US President Donald Trump has confirmed the death of ISIL leader Abu Bakr al-Baghdadi in a military operation in Syria’s northwest Idlib province.
“Last night, the United States brought the world’s number one terrorist leader to justice,” Trump announced at the White House on Sunday. “Abu Bakr al-Baghdadi is dead.”
Trump said the leader of the Islamic State of Iraq and the Levant (ISIL or ISIS) died after running into a dead-end tunnel in the village of Barisha and ignited an explosive vest during the raid, killing himself along with three of his children.
“He was a sick and depraved man, and now he’s gone,” Trump said. “He died like a dog, he died like a coward.”
In a national address, the US president described a daring nighttime airborne raid by American special operations forces during which a large number of his companions were killed.
Al-Baghdadi’s 11 other children were “uninjured”, Trump said, and were left under the care of an unnamed third party.
Speaking from the White House’s Diplomatic Room, the president said that al-Baghdadi spent his last moments in utter fear and claims that he was “whimpering” and died as “a coward, running and crying”.
‘Mutilated body’
According to him, the US received immediate and positive identification on the body after an on site DNA test, and that the world is now a much safer place.
“His body was mutilated by the blast. The tunnel had caved in on it in addition. But test results gave certain immediate and totally positive identification. It was him,” Trump told reporters.
“The thug who tried so hard to intimidate others spent his last moments in utter fear, in total panic and dread, terrified of the American forces bearing down on him,” he said providing graphic details of al-Baghdadi’s final moments.
Trump said he watched the operation from the White House Situation room as it played out live “as though you were watching a movie.”
No US troops were injured in the operation, the US president said, adding that sensitive information was taken from the compound by US Special Forces.
Trump also warned that al-Baghdadi’s successors are now in US “sights”.
Foreign policy success
Late on Saturday, Trump had teased a major announcement, posting on Twitter that “something very big has just happened!” By the morning, he was thanking Russia, Turkey, Syria and Iraq, as well as Kurdish fighters in Syria for their support.
The death of al-Baghdadi marks a significant foreign policy success for Trump, coming at one of the lowest points in his presidency as he is mired in impeachment proceedings.
Planning for the operation began two weeks ago, Trump said, after the US gained unspecified intelligence on al-Baghdadi’s whereabouts.
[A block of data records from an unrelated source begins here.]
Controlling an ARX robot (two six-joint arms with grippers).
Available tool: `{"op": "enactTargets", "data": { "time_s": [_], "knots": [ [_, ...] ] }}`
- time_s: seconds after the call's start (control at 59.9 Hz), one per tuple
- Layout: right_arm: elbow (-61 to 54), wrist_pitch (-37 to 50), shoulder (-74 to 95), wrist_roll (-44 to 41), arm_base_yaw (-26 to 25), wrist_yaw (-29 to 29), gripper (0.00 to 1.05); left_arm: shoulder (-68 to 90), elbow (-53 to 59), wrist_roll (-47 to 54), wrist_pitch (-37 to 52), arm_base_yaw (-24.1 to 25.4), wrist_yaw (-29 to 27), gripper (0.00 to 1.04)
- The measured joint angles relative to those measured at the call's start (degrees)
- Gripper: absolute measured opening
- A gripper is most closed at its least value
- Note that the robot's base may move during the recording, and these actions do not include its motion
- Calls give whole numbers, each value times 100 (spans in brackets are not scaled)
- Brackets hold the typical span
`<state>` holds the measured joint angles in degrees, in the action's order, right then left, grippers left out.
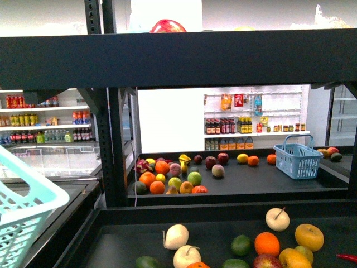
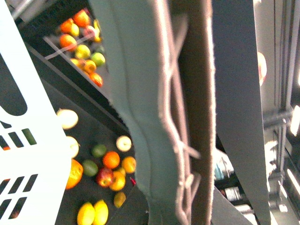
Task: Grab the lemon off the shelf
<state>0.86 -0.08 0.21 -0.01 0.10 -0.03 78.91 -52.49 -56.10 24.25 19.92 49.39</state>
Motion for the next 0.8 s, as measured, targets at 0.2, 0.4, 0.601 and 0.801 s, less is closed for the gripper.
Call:
{"op": "enactTargets", "data": {
  "time_s": [0.2, 0.4, 0.601, 0.801],
  "knots": [
    [0, 0, 0, 2, 0, 0, 97, -11, 315, 153, 313, -807, 68, 9],
    [0, 0, 0, 0, 0, 0, 97, 485, 225, 369, 780, -1847, -254, 9],
    [0, 0, 0, 0, 0, 0, 97, 1445, -278, 188, 1143, -3086, -647, 9],
    [0, 0, 0, 0, 0, -2, 97, 1982, -911, 96, 1432, -3759, -852, 9]
  ]
}}
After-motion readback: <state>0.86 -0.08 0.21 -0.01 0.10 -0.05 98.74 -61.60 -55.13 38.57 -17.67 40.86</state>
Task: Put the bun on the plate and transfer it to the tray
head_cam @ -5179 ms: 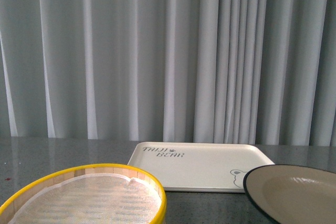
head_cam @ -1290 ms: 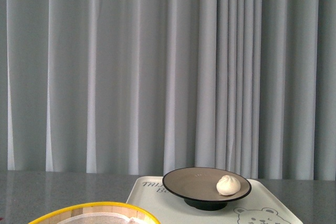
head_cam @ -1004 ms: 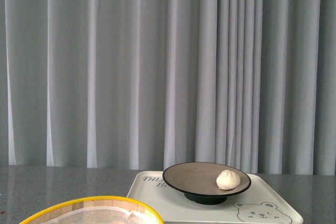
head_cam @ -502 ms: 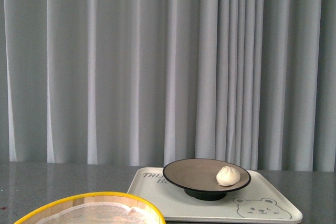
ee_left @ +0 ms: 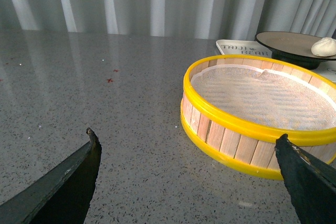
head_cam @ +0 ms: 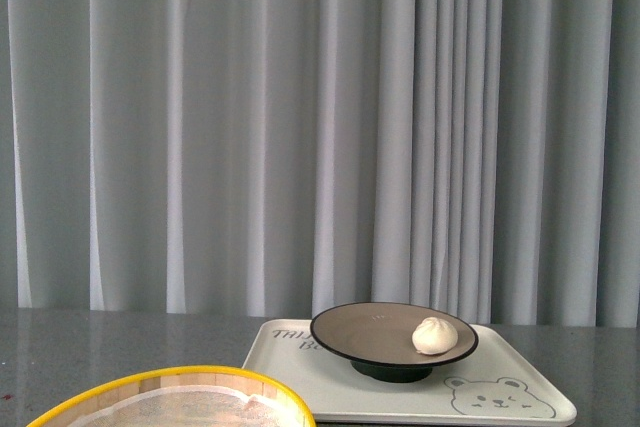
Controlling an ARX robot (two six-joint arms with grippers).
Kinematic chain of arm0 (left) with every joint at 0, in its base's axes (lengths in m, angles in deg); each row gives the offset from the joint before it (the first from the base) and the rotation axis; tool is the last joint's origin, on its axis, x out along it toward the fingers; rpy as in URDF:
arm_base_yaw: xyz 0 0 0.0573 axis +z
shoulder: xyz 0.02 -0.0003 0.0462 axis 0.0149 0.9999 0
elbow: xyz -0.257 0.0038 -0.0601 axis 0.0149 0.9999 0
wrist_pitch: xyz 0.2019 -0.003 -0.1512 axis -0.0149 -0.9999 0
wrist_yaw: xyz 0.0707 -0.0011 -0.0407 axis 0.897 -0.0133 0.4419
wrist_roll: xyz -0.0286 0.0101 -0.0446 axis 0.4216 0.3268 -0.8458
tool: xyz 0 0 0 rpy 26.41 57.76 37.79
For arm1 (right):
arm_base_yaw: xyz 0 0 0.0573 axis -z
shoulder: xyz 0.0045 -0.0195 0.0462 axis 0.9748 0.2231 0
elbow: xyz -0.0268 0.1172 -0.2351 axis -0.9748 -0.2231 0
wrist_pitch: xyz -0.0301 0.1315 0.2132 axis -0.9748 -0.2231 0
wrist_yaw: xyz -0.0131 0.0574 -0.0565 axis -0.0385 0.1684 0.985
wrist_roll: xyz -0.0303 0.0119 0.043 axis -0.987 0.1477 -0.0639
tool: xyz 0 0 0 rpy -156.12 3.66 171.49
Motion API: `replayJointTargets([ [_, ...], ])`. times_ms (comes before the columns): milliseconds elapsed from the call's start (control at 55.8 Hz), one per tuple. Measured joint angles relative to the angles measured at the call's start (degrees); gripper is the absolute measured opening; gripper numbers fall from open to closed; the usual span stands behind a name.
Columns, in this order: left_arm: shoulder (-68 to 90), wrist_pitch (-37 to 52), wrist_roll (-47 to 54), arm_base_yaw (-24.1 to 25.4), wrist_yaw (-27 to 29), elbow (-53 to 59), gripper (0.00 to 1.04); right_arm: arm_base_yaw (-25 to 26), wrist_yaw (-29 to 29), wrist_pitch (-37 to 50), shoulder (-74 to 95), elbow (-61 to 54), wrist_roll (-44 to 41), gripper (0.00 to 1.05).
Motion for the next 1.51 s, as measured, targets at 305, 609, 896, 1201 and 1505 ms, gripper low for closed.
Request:
replayJointTargets([
  [305, 0.00, 0.00, 0.00, 0.00, 0.00, 0.00, 0.98, 0.00, 0.02, -7.13, -6.27, 0.04, 0.00, 0.02],
  [609, 0.00, 0.00, 0.00, 0.00, -0.02, 0.00, 0.98, 0.02, -0.15, -13.46, -13.11, 0.02, -0.02, 0.08],
  [896, 0.00, 0.00, 0.00, 0.00, -0.02, 0.00, 0.98, 0.02, -0.15, -13.46, -13.11, 0.02, 0.00, 0.68],
  [1201, 0.00, 0.00, 0.00, 0.00, -0.02, 0.00, 0.98, 0.02, -0.13, -13.46, -13.11, 0.02, 0.02, 0.96],
  [1505, 0.00, 0.00, 0.00, 0.00, -0.02, 0.00, 0.98, 0.02, -0.15, -13.46, -13.11, 0.02, 0.02, 0.96],
])
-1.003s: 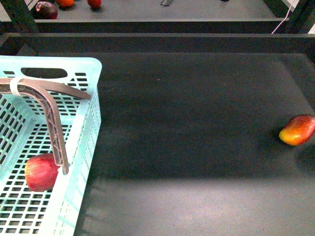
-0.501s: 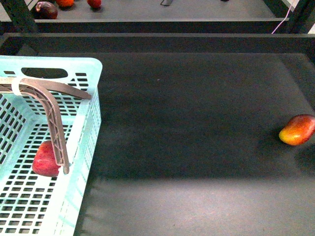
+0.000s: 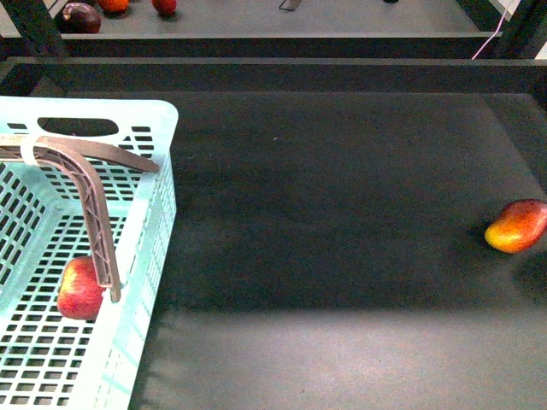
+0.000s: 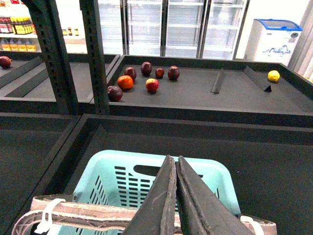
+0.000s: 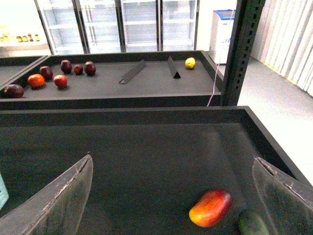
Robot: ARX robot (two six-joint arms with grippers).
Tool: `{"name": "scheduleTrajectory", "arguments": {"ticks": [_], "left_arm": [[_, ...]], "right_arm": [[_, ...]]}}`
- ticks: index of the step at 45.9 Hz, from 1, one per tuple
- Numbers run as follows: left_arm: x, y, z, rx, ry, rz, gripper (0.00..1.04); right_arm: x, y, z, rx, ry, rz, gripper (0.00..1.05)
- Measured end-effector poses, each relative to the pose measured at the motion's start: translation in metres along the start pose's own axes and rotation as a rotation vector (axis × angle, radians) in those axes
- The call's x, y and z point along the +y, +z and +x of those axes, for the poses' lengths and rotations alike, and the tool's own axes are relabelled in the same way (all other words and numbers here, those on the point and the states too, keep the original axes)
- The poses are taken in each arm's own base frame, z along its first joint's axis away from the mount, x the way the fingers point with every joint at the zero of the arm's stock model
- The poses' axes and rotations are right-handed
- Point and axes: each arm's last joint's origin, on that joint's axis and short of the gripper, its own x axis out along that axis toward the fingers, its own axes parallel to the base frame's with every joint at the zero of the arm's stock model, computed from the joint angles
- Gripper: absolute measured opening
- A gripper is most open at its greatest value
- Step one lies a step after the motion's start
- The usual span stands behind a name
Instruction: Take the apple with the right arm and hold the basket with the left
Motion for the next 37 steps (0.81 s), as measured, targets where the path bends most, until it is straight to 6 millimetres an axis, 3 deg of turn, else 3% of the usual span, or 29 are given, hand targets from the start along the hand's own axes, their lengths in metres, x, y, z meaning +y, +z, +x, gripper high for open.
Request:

Eight military helicopters flew for more than an hour over territory controlled by Russian and Syrian forces, Trump said, before landing under gunfire at the compound.
Commenting on Trump’s choice of words, Marwan Bishara, Al Jazeera’s senior political analyst, said it was important for the US president to “make clear” to those who follow or might support ISIL that al-Baghdadi is a coward.
“It’s a way not only to kill al-Baghdadi physically, but also in terms of whatever memory there is of him … to kill his character,” he said.
“Clearly he’s going to be selling this point, about how he assassinated and ended the Islamic State and revived the American economy,” Bishara noted, referring to the upcoming US elections.
Defense Secretary Mark Esper said the mission was to capture or kill the ISIL leader. While Trump had initially said no Americans were injured, Esper said two service members suffered minor injuries but have already returned to duty.
Trump’s national security adviser, Robert O’Brien, said al-Baghdadi’s remains would be dealt with in accordance with Islamic law and buried at sea in the same way that bin Laden’s were.
Most wanted man
ISIL, which at one point controlled swathes of Syria and Iraq, committed atrocities against religious minorities and were behind attacks in several countries. They were defeated by the US and its allies in March this year.
Al-Baghdadi became arguably the world’s most wanted man, and had a $25m US bounty on his head.
He kept a low public profile in recent years, releasing only sporadic audio recordings. In a recording just last month, he called on members of the group to do all they could to free ISIL prisoners and women held in jails and camps.
That purported audio was his first public statement since last April, when he appeared in a video for the first time in five years. The video included images of the ISIL leader sitting in a white room with three others as he praised Easter Day bombings that killed more than 250 people in Sri Lanka.
Trump’s latest announcement comes as the US leader has been on the receiving end of bipartisan criticism in Washington following the recent pullback of US troops from northeastern Syria.
Critics fear that the decision will allow ISIL to regain strength after it had lost vast stretches of territory it had once controlled. But Trump reiterated his position and said his administration was not considering US withdrawal from Syria.
The Turkish Defence ministry said in a statement that Ankara and the US had exchanged information on a US-led raid in Syria’s Idlib.